(PROBLEM DETAILS): Leaving out each picture, transcribe the lines of the listing below exactly from the first through the line that contains "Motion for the".

(RAW DATA):
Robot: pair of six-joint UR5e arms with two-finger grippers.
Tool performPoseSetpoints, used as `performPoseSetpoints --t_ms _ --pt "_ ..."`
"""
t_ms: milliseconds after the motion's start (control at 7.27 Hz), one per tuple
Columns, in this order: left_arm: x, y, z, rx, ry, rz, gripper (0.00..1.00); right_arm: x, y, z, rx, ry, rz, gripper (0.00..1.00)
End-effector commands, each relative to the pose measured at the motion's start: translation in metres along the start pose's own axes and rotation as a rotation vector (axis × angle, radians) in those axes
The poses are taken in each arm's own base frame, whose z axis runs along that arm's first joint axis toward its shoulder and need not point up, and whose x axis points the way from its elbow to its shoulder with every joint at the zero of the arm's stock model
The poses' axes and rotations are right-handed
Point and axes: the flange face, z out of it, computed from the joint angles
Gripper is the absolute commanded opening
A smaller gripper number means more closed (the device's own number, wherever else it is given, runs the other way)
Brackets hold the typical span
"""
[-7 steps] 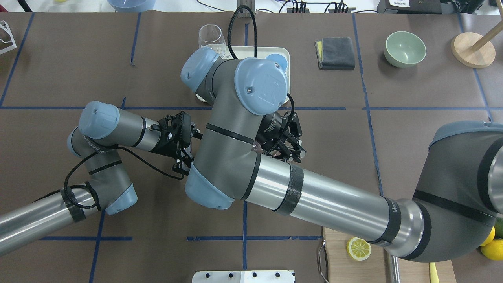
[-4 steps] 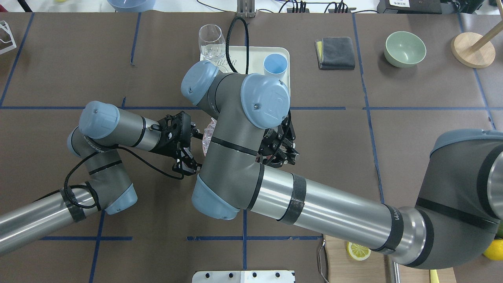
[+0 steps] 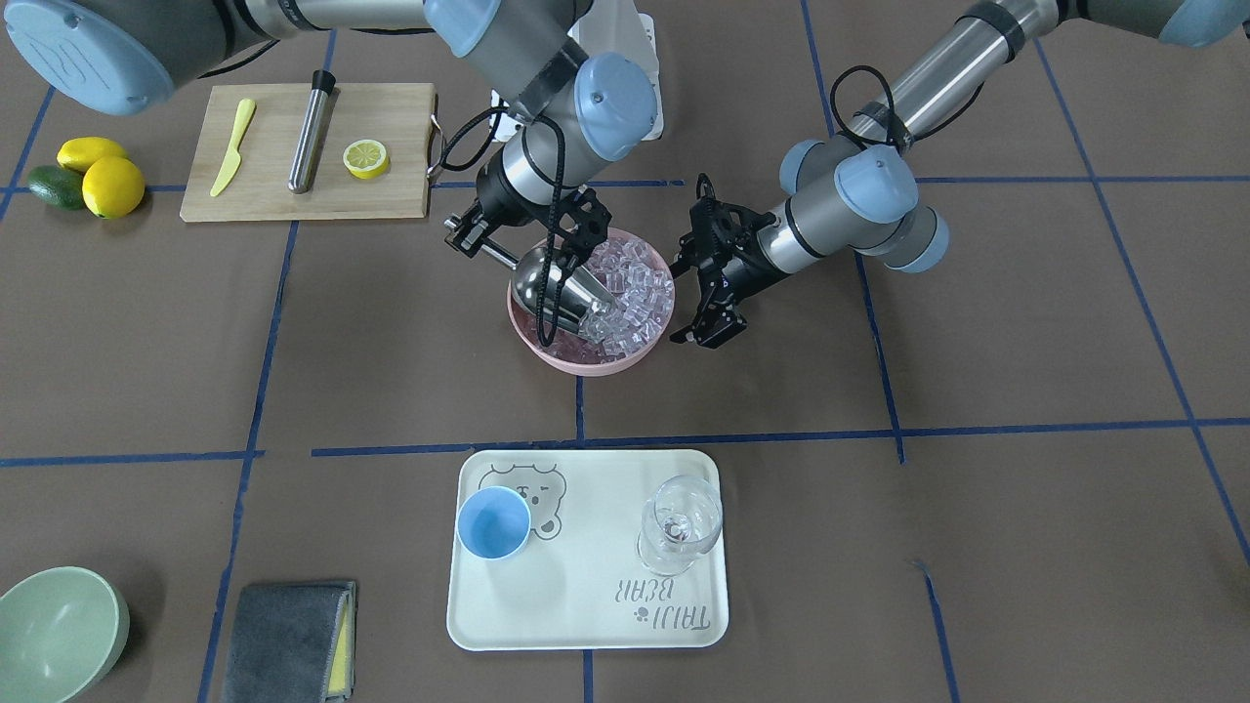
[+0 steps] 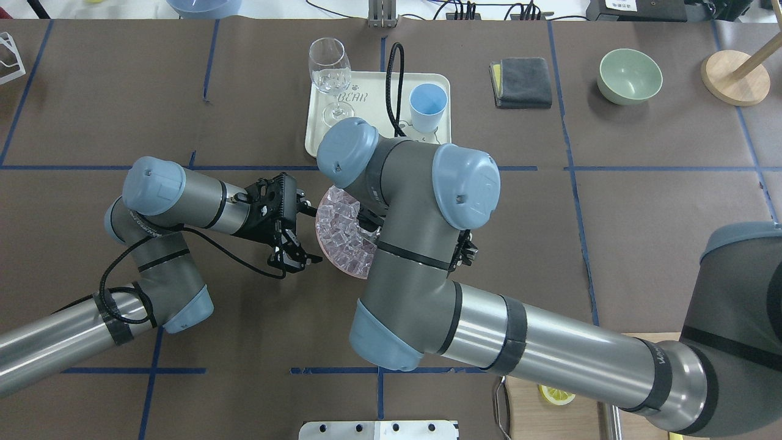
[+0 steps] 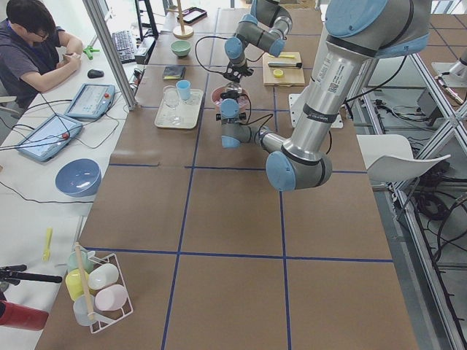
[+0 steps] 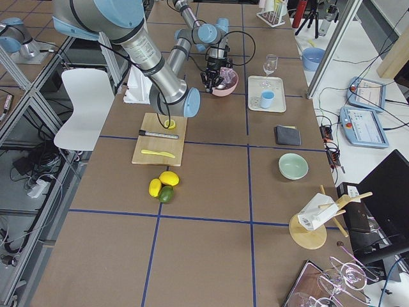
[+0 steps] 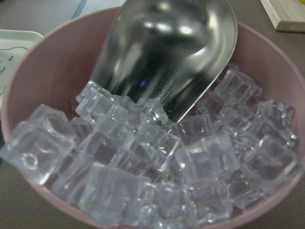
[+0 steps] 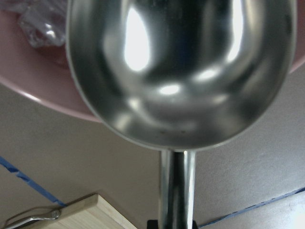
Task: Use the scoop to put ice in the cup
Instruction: 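Dip the scoop into the ice cubes while the left gripper tilts the bowl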
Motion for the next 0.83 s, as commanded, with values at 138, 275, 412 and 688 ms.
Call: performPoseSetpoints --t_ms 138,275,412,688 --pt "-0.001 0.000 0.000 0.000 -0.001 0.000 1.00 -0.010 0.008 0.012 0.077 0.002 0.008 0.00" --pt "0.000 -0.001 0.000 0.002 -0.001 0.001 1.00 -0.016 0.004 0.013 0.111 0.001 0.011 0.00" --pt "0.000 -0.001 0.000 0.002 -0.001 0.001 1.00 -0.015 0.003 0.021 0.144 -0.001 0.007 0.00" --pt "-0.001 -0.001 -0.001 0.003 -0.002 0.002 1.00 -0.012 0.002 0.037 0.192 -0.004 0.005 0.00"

(SOLUTION TO THE EXERCISE):
Robot: pair of six-joint UR5e arms with two-finger grippers.
Tool performPoseSetpoints, used as `performPoseSetpoints --t_ms _ --pt "_ ..."`
"""
t_ms: milliseconds after the motion's start (control at 7.27 Hz), one per tuple
Columns, in this order: left_arm: x, y, z, rx, ry, rz, gripper (0.00..1.00); right_arm: x, y, z, rx, ry, rz, gripper (0.00..1.00)
End-effector commands, each relative to the pose measured at the motion's start: translation in metres along the start pose's own axes and rotation as a rotation vector (axis × angle, radians) in those axes
The poses are taken in each arm's own base frame, whose z axis runs along that arm's first joint axis toward its shoulder and need not point up, and whose x axis points the way from its elbow to its shoulder with every joint at the zero of the arm's stock model
The poses' axes and rotations are right-handed
Point and axes: the flange face, z out of it, computed from the joint angles
Gripper is the absolute commanded opening
A smaller gripper number means more closed (the device's own number, wherever else it is given, runs the other way)
Brackets hold the typical span
"""
[-7 steps] 
[-4 steps] 
[+0 steps] 
[+0 steps] 
[+0 steps] 
[+0 steps] 
[+0 steps] 
[+0 steps] 
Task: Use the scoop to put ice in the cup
Instruction: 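Dip the scoop into the ice cubes while the left gripper tilts the bowl
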Motion for the next 0.83 s, as commanded, with values at 138, 275, 412 and 688 ms.

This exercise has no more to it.